What is needed -
Lines in the listing below that hold "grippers" are the ones to copy.
BEGIN Given data
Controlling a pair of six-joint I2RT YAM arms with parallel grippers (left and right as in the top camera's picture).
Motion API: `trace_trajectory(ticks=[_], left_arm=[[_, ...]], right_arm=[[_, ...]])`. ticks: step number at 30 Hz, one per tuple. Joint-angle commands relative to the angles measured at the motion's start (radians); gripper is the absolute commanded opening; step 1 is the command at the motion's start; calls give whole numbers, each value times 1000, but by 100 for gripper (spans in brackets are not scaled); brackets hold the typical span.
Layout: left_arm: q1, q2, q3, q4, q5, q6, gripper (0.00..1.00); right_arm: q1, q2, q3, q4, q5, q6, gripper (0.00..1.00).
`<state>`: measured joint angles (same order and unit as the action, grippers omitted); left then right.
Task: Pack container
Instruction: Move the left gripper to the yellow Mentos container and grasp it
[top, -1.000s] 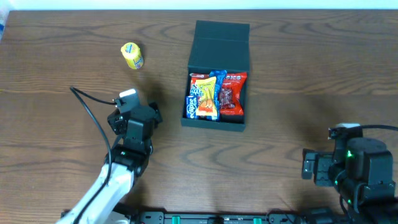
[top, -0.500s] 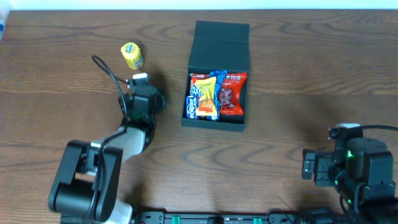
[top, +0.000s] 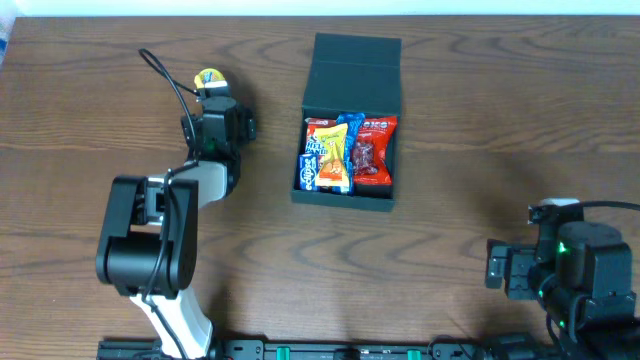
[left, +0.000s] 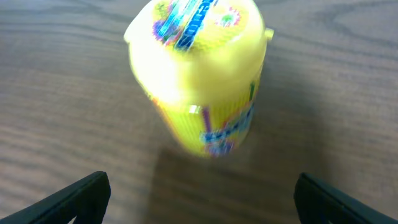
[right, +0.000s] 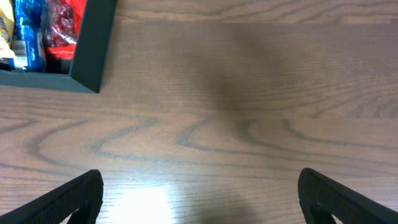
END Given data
Written solution -
Controlling a pair of six-joint I2RT YAM arms with parallel grippers (left and right as in the top camera's picture).
`<state>`: measured joint angles (same order and unit as the action, grippers omitted); left then right.

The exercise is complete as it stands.